▶ [Task item]
Quote exactly, and only, the lines of the material below from the line with "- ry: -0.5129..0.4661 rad" through the line with "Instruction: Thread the".

▶ [Excerpted records]
━━━━━━
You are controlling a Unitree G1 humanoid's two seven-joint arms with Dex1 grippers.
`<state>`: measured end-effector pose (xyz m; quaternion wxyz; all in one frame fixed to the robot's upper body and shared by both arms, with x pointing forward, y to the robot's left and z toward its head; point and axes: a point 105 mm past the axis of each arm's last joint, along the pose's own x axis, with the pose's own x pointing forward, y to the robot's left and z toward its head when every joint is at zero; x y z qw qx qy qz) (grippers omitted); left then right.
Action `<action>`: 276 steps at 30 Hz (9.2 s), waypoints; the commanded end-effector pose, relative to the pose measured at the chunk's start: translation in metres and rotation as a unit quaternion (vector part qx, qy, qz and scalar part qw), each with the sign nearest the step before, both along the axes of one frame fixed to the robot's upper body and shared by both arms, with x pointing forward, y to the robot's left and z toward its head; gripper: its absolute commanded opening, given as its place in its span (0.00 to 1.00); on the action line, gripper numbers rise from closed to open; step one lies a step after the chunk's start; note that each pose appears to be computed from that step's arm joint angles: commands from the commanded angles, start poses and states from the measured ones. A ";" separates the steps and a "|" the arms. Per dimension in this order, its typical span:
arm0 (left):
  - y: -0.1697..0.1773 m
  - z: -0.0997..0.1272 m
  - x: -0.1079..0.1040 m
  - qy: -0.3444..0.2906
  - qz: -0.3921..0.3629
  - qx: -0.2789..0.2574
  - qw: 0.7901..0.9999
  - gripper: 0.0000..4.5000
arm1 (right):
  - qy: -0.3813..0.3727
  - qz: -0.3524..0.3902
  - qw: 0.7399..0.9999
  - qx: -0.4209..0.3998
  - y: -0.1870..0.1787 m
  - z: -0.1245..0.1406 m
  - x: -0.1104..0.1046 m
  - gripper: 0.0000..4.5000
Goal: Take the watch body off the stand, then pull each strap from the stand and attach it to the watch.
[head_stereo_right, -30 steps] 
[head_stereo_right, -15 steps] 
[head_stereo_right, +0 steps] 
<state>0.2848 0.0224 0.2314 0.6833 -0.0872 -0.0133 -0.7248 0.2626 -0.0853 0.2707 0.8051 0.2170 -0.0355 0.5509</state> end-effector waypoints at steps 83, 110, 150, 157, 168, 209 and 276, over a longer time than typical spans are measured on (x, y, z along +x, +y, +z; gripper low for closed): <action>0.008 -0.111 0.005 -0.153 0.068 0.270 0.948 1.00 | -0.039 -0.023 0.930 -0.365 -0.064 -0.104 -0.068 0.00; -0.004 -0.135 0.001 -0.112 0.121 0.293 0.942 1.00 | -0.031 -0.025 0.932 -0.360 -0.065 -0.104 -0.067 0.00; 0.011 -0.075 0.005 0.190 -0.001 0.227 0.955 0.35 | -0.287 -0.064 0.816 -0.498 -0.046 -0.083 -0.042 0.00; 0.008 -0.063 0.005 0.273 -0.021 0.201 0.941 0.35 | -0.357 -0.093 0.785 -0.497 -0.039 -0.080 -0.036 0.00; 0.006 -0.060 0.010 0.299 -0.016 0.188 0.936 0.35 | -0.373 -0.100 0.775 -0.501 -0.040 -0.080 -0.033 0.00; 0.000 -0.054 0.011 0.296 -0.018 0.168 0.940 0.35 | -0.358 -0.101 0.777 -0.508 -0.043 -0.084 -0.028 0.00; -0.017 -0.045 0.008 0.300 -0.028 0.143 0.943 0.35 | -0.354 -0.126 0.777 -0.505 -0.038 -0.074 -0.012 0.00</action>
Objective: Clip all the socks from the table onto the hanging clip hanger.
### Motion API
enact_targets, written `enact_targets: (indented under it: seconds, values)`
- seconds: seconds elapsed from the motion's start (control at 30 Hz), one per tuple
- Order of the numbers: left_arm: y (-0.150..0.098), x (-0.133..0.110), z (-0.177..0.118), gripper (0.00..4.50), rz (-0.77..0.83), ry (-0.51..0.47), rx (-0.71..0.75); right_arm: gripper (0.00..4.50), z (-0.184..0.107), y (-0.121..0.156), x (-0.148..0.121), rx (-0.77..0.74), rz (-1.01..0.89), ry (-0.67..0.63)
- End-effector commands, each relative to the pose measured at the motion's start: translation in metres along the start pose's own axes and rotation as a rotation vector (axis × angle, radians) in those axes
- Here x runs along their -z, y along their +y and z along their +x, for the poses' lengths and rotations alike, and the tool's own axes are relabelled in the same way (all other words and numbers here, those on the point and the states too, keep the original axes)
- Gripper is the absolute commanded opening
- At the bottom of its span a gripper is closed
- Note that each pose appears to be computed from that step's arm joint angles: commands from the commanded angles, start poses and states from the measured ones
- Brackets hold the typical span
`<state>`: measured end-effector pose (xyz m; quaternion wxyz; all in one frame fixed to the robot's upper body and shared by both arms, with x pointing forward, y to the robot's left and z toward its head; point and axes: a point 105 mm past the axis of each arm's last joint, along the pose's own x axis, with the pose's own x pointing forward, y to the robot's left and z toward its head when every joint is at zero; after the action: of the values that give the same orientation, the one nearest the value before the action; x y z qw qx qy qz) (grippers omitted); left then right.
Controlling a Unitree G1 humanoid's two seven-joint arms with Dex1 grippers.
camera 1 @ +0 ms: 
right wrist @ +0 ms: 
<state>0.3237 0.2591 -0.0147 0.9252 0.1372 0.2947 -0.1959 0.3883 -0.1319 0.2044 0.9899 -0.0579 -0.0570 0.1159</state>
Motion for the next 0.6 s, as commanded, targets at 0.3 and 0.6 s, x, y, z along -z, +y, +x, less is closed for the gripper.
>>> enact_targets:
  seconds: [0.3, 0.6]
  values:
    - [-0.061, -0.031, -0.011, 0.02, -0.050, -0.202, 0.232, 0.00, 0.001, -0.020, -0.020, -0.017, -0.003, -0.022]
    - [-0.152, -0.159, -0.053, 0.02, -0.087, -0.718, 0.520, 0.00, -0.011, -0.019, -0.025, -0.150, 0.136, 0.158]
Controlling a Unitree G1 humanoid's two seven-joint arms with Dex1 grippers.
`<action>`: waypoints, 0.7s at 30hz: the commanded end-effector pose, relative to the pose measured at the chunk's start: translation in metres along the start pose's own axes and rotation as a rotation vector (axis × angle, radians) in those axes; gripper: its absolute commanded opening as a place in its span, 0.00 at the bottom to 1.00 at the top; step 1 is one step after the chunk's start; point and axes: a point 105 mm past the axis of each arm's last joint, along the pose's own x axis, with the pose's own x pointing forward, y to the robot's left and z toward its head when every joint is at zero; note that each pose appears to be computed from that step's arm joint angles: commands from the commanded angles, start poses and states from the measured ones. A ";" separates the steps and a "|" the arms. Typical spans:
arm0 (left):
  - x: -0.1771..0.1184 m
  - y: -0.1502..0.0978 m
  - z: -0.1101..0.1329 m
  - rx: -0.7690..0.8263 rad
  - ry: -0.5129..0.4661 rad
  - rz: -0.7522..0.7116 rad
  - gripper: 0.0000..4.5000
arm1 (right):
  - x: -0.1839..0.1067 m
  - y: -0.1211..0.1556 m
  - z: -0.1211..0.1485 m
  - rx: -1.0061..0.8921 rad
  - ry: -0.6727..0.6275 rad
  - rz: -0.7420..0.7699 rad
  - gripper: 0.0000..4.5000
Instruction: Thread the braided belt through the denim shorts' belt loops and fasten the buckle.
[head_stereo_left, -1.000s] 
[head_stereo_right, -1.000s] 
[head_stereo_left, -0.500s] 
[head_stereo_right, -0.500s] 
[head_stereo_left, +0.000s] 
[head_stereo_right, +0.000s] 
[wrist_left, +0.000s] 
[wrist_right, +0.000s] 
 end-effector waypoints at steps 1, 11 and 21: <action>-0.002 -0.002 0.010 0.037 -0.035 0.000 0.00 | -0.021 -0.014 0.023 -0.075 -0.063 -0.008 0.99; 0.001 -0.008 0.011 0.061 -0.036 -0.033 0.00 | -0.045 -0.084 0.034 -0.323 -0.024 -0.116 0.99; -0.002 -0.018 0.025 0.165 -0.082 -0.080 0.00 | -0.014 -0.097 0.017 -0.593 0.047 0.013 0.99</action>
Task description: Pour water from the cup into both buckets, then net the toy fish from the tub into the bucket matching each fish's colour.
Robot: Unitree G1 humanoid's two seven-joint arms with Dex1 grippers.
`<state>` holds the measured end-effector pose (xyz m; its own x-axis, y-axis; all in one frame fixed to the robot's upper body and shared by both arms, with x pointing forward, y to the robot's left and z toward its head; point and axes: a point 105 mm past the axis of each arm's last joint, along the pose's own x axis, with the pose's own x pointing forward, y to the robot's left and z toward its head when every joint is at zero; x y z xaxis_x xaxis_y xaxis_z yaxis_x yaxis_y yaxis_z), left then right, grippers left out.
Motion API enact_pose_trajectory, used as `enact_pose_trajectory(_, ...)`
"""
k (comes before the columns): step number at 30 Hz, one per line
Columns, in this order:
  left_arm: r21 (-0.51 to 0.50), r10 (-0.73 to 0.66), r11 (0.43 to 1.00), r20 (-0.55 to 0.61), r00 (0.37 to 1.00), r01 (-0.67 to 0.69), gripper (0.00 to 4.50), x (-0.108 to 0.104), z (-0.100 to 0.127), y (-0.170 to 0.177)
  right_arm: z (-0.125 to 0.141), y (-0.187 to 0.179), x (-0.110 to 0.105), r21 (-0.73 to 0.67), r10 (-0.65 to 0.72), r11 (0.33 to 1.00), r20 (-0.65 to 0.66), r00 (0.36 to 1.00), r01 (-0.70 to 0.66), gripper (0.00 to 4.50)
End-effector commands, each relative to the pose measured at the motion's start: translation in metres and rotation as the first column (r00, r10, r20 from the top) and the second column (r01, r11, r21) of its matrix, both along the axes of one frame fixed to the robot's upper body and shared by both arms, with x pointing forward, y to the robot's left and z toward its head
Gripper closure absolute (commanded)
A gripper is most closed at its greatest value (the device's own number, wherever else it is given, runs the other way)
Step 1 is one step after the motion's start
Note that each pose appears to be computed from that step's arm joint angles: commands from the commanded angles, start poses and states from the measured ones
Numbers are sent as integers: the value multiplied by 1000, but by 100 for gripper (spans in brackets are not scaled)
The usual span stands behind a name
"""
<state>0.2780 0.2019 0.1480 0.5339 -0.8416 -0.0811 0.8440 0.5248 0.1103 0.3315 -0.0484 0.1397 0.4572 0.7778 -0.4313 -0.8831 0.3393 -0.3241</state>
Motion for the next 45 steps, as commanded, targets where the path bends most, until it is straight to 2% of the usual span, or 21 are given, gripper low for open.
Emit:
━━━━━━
▶ [Solved exercise]
  - ry: -0.5129..0.4661 rad
  - rz: -0.7522..0.7116 rad
  - gripper: 0.0000..4.5000
arm1 (right):
  - x: -0.1839..0.1067 m
  - y: -0.1211..0.1556 m
  - z: -0.1211..0.1485 m
  - rx: -1.0061..0.8921 rad
  - ry: -0.6727..0.6275 rad
  - rz: -0.7420..0.7699 rad
  - gripper: 0.0000..4.5000
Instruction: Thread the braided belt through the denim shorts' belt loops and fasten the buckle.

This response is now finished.